Independent peer review is challenging for general practitioners because it provides an assessment of needs and raises organisational, resource, and personal issues to address. This study also provided more evidence to justify transfer of local resources from secondary to primary care, and it confirmed the high cost of poor communication between secondary and primary care. There is some encouraging evidence of improved communication between 1991 and 1993,8 but among both doctors and managers of hospitals there is still room for improvement. We conclude that general practitioners could reduce demands on specialists if the workforce in primary care was increased sufficiently to cope with demand, if there was easy access to intermediate care, if there was an improvement in communication between hospitals and general practices, and if the team resources available to general practitioners were enhanced and managed in house. We plan a larger study with similar methodology to test our conclusions on a more representative sample of general practitioners.

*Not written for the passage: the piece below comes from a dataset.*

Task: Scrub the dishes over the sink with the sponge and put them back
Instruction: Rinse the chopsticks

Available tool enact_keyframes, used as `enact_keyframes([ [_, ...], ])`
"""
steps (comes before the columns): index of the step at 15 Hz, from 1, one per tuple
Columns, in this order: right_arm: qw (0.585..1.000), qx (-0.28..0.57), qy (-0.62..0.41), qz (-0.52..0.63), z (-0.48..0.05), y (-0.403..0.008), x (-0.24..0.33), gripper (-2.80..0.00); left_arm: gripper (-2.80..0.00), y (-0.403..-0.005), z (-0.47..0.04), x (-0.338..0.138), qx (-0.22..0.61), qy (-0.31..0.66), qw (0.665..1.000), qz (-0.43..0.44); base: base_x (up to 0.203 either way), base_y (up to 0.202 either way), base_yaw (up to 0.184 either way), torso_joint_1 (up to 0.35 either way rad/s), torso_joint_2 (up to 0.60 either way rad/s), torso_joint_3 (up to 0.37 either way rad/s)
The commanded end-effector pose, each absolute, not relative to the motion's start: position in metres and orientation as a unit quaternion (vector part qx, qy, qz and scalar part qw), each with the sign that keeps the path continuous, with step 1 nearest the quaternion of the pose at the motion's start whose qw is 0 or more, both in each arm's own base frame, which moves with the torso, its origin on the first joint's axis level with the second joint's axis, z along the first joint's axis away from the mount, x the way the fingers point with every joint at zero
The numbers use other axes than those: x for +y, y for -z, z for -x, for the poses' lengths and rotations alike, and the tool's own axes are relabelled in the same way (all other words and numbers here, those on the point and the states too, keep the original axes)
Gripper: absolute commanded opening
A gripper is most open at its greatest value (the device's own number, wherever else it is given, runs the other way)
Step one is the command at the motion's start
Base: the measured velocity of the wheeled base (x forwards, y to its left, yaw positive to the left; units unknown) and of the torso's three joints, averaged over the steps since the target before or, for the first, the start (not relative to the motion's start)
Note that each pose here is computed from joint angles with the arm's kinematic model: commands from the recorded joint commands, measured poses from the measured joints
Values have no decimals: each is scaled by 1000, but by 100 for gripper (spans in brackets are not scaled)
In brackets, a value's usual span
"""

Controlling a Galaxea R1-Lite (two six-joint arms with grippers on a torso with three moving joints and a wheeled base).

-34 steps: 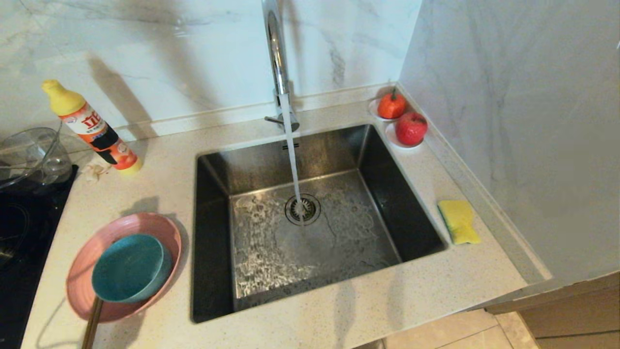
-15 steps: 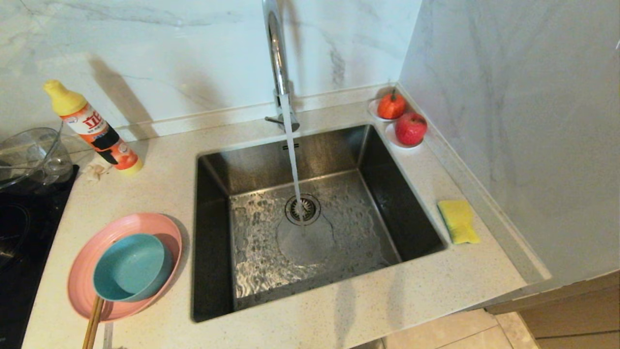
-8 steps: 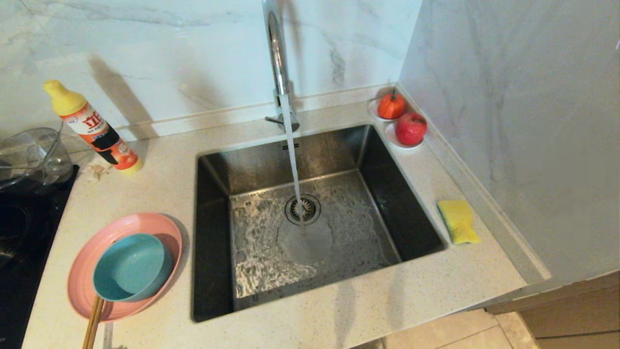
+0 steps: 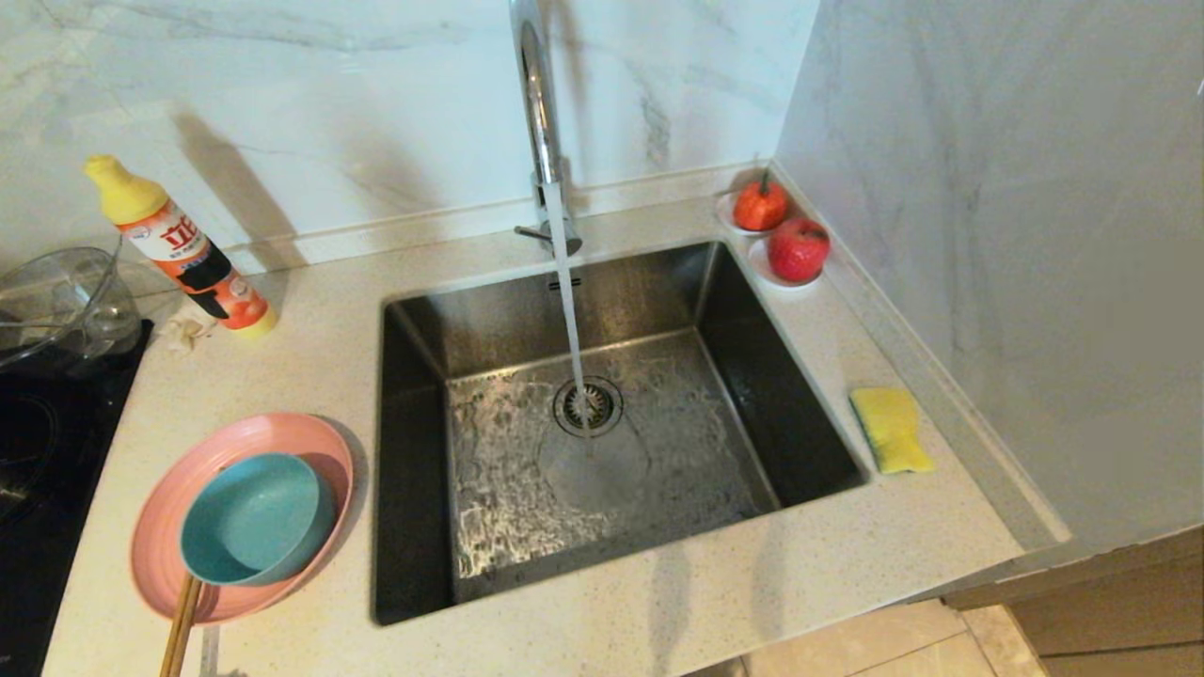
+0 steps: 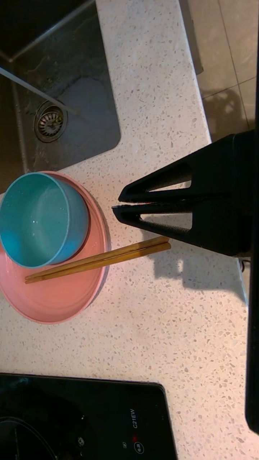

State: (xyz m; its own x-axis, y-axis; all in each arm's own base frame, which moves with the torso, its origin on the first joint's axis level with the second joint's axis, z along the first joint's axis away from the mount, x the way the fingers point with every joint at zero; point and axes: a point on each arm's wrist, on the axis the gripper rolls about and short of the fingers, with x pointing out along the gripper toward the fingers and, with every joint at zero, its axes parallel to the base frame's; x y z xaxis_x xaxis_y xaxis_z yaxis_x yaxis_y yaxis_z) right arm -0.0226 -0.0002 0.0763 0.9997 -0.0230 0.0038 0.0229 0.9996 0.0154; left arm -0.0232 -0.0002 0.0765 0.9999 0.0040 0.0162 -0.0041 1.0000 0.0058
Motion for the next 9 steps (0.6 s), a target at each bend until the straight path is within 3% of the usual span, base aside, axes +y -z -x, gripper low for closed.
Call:
enact_keyframes([
  [1, 1000, -2, 11, -8, 23, -76, 0, -280, -280, -77, 23, 0, -5, -2, 1000, -3, 0, 0, 0, 0, 0, 0],
  [9, 1000, -2, 11, -8, 23, -76, 0, -280, -280, -77, 23, 0, -5, -3, 1000, -5, 0, 0, 0, 0, 0, 0],
])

Example of poor communication by hospitals
Case 1 - A 71 year old man had been seen by a urology department because of outflow obstruction and recurrent urinary tract infections. He had received an intravenous pyelogram and was discharged in July, having been told that the result would be reviewed at the outpatient department in the near future. In October of the same year he contacted his general practitioner and queried the arrangements for follow up at the outpatient department. Although it was possible to obtain a verbal report of the intravenous pyelogram - “A smallish right kidney” - this was not sufficient to allow the patient to be advised, and he was referred again to the urology department. Improved communication in terms of speed and content would have enabled this patient to have been managed in general practice.
Case 2 - A 25 year old man was discharged from hospital after arthroscopy of the right shoulder. His general practitioner did not receive any information about the operation, and apparently no indication was given to the patient about future management or the suitability of returning to work. In view of this lack of information, the patient was referred back to the orthopaedic outpatient department.